The book I’m reading, which I have only just begun, was recommended, as part of an event, by one of the best writers I’ve ever read, probably the best who I’ve ever had the privilege to get to know and work with.
I’m feeling a myriad of emotions sitting here, and every time I read a few more sentences in the book, I put it down, last month’s bus pass as my bookmark, to thumb-type a few more of my own into the notepad app on my phone.
I feel proud of myself for leaving the house to go to the event, since I had to go alone and with the exception of my old mentor, who I wasn’t even sure would recognize me, I didn’t know anyone there. I feel foolish and stupid for being awkward and stunted and strange, for struggling so much just to carry on a normal, everyday conversation. I feel glad that I got to see her, and touched that she did remember me, I feel grateful and happy that she shared real pieces of her life with me and that she asked me with genuine feeling what I’ve been working on, that she expressed with real care that she’s glad I have the time and the mental space to be working on anything.
I feel silly for being so emotional, full of creeping loathing for putting my foot in my mouth so consistently, grateful to myself and to her and to the world for allowing me to have the experience, however brief and difficult.
I spent money that I don’t have on two books I’ve been wanting to read. I left the event feeling worse than I did when I walked in, for no real reason other than my own insecurities and the over-extension of my under-exercised social limb. I bought myself a cup of hot tea and an old-world-sweet snack — the kind of thing that tastes rich and special not despite, but because of, its simplicity — and I sat down alone by the window.

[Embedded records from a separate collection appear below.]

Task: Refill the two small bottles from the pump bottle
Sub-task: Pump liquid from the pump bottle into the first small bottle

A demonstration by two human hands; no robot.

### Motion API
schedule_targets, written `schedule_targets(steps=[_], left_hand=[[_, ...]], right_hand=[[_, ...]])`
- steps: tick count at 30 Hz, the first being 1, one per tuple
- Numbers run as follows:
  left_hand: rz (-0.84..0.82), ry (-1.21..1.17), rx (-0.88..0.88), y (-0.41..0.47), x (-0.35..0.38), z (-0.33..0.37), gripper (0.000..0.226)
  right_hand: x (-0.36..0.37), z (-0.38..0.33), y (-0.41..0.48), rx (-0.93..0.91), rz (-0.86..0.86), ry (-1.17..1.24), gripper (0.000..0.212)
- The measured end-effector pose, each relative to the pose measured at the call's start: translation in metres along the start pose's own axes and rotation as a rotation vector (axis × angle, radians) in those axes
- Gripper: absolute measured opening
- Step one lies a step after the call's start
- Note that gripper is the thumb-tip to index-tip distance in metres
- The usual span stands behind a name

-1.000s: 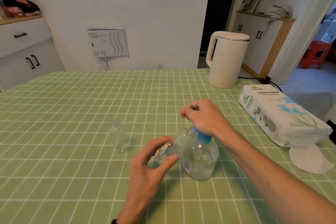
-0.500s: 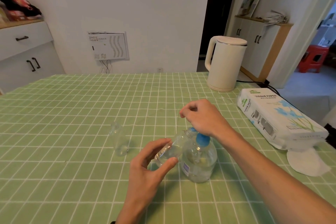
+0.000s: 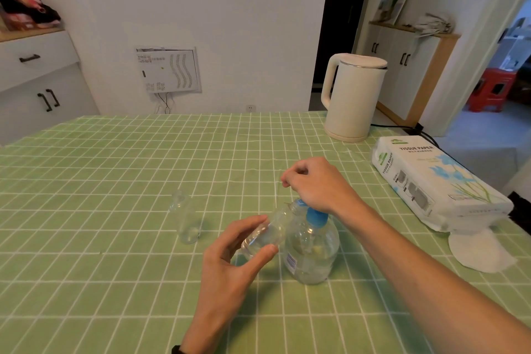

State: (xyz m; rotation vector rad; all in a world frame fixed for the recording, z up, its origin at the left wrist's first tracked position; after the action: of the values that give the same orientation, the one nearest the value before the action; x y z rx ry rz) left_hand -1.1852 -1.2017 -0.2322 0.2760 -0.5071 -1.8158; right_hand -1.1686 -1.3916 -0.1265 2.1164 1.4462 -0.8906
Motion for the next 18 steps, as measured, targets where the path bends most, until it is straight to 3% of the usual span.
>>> schedule_targets(steps=[18], left_hand=[[-0.016,0.019,-0.002,-0.0002,0.0007,0.0011,0.046]], right_hand=[[0.0027,0.004,-0.001,0.022,0.007,0.017,0.03]])
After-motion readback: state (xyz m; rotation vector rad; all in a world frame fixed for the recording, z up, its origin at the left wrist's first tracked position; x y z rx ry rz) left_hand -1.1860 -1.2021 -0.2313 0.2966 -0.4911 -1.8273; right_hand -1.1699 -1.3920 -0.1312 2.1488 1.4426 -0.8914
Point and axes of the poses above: each hand's wrist, its own y-axis towards the middle knuckle, its own x-axis out of the palm, z = x × y, the point moved 2 cm from there along y, towards the middle knuckle, and after that the axes turned 2 degrees about x, right-handed, at the moved point
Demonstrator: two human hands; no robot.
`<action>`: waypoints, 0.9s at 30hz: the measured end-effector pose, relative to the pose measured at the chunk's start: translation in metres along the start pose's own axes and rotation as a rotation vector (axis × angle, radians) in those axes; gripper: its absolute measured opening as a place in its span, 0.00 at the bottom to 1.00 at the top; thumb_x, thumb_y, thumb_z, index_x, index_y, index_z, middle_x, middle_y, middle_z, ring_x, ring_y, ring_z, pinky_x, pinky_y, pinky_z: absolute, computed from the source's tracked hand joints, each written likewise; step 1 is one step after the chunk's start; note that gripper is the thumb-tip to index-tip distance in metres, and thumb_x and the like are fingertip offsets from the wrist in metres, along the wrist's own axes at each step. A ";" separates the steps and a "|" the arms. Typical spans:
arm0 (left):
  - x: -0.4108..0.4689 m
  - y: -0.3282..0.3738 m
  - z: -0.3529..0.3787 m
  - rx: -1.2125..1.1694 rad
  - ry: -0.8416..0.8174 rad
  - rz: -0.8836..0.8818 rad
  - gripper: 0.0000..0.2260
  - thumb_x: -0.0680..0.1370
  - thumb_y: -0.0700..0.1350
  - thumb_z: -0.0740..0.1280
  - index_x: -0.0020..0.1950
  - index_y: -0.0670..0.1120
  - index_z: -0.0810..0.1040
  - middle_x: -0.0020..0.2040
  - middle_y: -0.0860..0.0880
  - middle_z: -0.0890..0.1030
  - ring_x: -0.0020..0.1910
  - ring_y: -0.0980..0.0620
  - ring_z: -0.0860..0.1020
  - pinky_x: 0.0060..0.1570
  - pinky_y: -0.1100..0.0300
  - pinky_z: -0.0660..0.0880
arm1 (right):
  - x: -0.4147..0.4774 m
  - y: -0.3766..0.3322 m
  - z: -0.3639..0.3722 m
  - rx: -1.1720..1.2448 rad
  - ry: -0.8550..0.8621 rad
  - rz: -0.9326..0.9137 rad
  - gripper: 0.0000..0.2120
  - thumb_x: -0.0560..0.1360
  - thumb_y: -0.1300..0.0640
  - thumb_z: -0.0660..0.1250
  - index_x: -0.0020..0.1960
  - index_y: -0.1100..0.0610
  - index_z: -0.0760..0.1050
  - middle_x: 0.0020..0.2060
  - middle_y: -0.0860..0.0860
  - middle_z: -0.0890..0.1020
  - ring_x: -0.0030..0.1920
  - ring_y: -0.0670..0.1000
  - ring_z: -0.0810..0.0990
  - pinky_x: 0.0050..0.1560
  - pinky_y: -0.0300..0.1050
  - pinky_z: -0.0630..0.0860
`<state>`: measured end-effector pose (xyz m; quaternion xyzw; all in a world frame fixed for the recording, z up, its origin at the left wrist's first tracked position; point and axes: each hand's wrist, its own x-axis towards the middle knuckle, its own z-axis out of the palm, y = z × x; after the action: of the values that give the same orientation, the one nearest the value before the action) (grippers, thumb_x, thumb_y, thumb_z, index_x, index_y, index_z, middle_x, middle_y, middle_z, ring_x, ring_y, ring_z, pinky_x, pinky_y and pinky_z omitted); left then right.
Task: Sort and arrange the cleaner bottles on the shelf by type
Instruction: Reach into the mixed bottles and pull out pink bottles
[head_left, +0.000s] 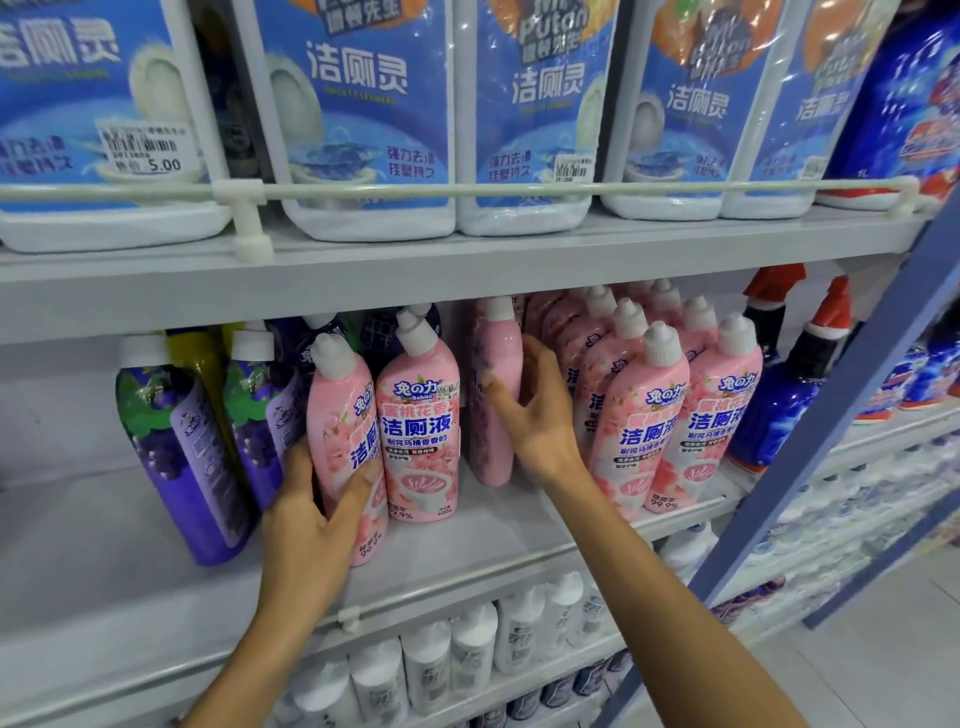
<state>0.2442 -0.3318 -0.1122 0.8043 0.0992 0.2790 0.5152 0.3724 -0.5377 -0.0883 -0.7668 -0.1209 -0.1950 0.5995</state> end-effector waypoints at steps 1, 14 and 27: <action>0.000 -0.001 0.000 0.002 0.001 -0.002 0.21 0.75 0.56 0.71 0.63 0.48 0.74 0.54 0.50 0.85 0.51 0.49 0.83 0.50 0.54 0.78 | 0.002 0.000 -0.003 0.031 -0.055 0.010 0.28 0.80 0.54 0.71 0.76 0.57 0.65 0.64 0.49 0.80 0.63 0.43 0.80 0.65 0.46 0.78; 0.001 -0.004 0.002 -0.024 -0.005 0.006 0.17 0.77 0.49 0.73 0.63 0.47 0.74 0.54 0.50 0.84 0.51 0.51 0.81 0.49 0.58 0.74 | 0.030 0.007 -0.007 0.019 -0.040 0.011 0.27 0.79 0.52 0.73 0.73 0.58 0.68 0.63 0.54 0.82 0.62 0.51 0.82 0.63 0.58 0.81; -0.002 0.000 0.002 -0.016 -0.015 0.030 0.17 0.78 0.47 0.72 0.65 0.46 0.73 0.53 0.52 0.81 0.49 0.52 0.78 0.50 0.60 0.70 | 0.019 0.023 0.017 -0.119 0.147 -0.019 0.30 0.77 0.46 0.74 0.72 0.58 0.70 0.63 0.53 0.80 0.63 0.51 0.79 0.64 0.54 0.78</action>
<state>0.2442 -0.3341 -0.1138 0.8037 0.0812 0.2815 0.5179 0.4019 -0.5277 -0.1030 -0.7835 -0.0721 -0.2634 0.5582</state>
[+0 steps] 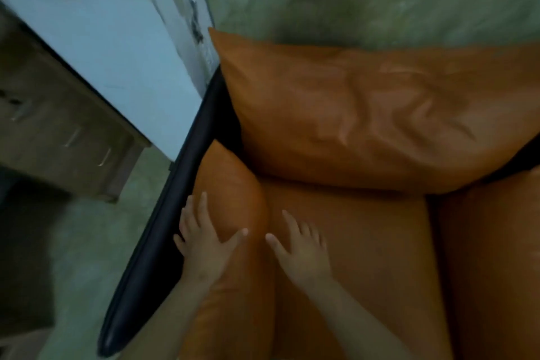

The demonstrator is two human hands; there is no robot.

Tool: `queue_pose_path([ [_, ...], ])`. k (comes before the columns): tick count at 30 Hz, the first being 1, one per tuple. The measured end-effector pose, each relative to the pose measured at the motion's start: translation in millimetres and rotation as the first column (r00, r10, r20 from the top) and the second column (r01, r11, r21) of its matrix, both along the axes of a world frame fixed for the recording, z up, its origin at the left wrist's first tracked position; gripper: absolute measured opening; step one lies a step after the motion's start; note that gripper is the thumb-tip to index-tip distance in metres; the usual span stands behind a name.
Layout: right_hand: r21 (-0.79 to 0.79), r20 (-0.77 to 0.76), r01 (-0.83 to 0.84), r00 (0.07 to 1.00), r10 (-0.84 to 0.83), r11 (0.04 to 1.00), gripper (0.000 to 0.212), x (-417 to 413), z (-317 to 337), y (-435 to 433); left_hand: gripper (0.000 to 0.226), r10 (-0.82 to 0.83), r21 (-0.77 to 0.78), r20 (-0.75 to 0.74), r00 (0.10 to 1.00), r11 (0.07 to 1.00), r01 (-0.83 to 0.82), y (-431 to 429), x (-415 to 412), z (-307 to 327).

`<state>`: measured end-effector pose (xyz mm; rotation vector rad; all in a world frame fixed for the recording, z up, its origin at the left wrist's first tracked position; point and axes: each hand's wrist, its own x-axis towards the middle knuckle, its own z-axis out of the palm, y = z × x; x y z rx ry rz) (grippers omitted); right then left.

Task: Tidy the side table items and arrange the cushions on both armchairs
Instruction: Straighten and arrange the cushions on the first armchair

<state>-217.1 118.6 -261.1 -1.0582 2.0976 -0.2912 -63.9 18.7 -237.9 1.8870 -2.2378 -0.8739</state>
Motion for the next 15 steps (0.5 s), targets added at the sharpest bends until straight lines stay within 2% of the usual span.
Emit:
queue_pose_path([
  [3, 0.122, 0.211, 0.119, 0.967, -0.143, 0.985, 0.079, 61.4, -13.6, 7.7, 0.123, 0.24, 0.241, -0.125, 0.963, 0.949, -0.205, 12.5, 29.7, -9.3],
  [6, 0.078, 0.404, 0.378, 0.834, -0.375, 0.923, 0.082, 95.1, -16.9, 14.3, 0.131, 0.34, 0.395, -0.128, 0.932, 0.879, -0.267, 11.1, 47.3, -23.1],
  [10, 0.1, 0.487, 0.579, 0.681, -0.547, 0.809, 0.094, 116.9, -20.2, 19.3, 0.134, 0.282, 0.427, -0.119, 0.952, 0.88, -0.207, 8.5, 54.0, -31.8],
  [15, 0.073, 0.466, 0.655, 0.644, -0.606, 0.752, 0.09, 129.9, -24.2, 12.8, 0.131, 0.197, 0.417, -0.098, 0.975, 0.898, -0.14, -2.8, 54.4, -35.9],
])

My heart is tender and sad and often lonely, but these are the moments when I most appreciate my craft, entirely divorced from what may or may not ever come from it. These are the moments that nurture the writer, these tiny triumphs and even tinier gifts, and the writer will always continue, as long as there are words to transmute moments and feelings into something more. Disappointment in myself turns a character into a true representation, the reflection of something real. Raspberry jam becomes magic.